Drug companies are also causing the problem as they led the public and medical community to believe opioids to be a safe option for pain treatment without any addictive effects. They also prevented from printing necessary information like safety mechanisms, addiction risks in their marketing, and promotional activities.
It even leads many doctors to a dilemma if they are contributing to the opioid crisis by prescribing the medicine to people who need it. So we should look to punish the criminals who indiscriminately prescribe opioids and sell them as street drugs. The pain clinics should also be brought under the purview of the surveillance.
The Opioid Crisis is not Going Away so Easily
Physicians will be a key player to collaborate through building alliances amongst each other and patients without compromising their independence.
It cannot be done by begging as many Congressmen strongly disliked small practices because they are difficult to micromanage and incur up huge costs- both of which are illogical grounds.
We have the required resources and strategy to empower patients and physicians independently- then the politicians will have no choice but to give in favor of the vote bank- no other is going to be as effective!

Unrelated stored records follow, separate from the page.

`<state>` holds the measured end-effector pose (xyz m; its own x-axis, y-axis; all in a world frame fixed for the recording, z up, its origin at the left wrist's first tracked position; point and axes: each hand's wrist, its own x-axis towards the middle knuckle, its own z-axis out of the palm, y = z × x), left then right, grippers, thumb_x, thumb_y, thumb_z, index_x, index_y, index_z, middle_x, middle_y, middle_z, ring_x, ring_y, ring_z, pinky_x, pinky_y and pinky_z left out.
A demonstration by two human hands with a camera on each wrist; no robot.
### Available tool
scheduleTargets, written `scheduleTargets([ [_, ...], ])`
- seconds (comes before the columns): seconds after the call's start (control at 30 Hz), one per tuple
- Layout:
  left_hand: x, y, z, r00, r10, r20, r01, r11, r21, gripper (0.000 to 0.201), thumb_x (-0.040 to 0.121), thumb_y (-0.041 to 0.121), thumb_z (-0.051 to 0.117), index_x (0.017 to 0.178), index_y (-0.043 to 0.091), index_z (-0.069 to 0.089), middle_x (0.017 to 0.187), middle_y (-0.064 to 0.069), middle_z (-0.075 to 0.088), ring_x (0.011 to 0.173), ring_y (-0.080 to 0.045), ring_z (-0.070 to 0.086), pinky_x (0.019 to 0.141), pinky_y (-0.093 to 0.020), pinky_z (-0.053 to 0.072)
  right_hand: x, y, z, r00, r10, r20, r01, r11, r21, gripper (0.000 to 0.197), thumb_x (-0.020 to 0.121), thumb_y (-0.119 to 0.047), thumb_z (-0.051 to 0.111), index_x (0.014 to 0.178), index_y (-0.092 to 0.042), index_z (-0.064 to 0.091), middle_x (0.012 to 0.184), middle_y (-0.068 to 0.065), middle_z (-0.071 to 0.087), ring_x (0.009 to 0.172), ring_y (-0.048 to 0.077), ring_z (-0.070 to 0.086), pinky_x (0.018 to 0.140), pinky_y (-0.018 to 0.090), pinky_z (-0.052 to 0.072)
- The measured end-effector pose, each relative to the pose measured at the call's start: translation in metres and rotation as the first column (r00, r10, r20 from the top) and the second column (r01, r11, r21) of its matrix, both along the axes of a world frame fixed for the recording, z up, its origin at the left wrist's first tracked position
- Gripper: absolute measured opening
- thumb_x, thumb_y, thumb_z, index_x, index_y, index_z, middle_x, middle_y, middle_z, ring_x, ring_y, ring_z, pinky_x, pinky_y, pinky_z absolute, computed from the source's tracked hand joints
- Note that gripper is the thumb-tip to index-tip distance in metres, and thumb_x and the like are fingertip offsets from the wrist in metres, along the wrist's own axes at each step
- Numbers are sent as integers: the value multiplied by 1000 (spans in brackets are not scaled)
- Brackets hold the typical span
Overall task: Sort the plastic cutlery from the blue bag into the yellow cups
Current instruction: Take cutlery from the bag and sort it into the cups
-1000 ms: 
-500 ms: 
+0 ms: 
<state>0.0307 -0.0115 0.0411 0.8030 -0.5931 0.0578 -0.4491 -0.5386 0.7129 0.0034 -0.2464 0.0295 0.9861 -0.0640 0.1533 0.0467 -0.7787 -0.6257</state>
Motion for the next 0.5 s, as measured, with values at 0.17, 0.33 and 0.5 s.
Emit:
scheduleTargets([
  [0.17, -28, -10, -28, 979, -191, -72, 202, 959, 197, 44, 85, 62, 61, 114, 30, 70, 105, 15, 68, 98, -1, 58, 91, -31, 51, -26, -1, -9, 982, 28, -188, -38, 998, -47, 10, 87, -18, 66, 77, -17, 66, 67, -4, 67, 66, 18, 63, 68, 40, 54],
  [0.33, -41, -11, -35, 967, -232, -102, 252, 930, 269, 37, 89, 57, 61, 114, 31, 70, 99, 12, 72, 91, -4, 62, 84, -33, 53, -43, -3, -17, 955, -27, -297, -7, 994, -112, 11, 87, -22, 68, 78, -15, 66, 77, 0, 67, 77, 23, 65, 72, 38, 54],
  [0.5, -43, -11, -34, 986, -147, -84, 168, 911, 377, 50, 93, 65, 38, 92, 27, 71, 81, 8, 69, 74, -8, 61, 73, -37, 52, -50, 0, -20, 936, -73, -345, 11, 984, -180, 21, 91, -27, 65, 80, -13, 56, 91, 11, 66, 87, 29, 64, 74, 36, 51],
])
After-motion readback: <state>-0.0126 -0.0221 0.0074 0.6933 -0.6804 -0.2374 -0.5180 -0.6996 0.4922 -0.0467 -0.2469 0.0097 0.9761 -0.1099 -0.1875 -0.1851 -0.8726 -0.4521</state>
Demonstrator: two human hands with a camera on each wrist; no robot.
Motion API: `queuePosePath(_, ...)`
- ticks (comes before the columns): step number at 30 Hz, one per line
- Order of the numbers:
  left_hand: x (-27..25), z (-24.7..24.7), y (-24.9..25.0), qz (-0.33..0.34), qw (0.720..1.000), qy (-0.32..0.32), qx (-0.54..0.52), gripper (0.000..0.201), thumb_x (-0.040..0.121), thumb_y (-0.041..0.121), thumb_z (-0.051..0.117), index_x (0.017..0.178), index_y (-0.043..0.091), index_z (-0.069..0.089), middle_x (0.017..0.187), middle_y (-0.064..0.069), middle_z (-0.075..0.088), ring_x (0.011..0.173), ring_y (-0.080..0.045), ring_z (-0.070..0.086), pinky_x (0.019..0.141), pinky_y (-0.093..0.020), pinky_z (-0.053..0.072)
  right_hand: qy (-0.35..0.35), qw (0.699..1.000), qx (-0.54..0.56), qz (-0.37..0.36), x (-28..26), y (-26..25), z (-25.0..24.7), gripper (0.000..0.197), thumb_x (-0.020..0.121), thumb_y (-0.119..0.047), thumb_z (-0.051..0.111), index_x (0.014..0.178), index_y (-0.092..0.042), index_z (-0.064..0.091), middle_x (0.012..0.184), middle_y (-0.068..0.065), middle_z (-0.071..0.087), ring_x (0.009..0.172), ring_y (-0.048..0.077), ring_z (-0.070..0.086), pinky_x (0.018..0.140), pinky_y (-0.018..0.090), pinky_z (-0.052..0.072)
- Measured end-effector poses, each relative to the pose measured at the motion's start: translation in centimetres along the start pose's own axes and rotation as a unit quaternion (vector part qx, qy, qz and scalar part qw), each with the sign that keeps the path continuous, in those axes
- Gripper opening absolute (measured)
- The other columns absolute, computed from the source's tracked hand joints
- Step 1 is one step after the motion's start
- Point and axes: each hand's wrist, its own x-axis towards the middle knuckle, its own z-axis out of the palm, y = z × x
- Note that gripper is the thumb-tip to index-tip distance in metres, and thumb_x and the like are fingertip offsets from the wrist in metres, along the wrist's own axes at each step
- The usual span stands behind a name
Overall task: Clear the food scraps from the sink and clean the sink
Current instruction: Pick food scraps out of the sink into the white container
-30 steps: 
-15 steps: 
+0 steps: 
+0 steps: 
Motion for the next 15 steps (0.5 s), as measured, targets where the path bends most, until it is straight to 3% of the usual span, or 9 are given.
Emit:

. The opioid crisis results out of politically motivated solutions which have even spread to rural areas. We cannot make doctors the scapegoats just to prove some mandates! It has become a symptom of “Socio-political” disease. It affects both the rich and poor similarly while the rich are more vulnerable to their source of money.
We need to free physicians from the crossroads of hypocrisy, bureaucracy, ethics, and politics- not focus on the travelers!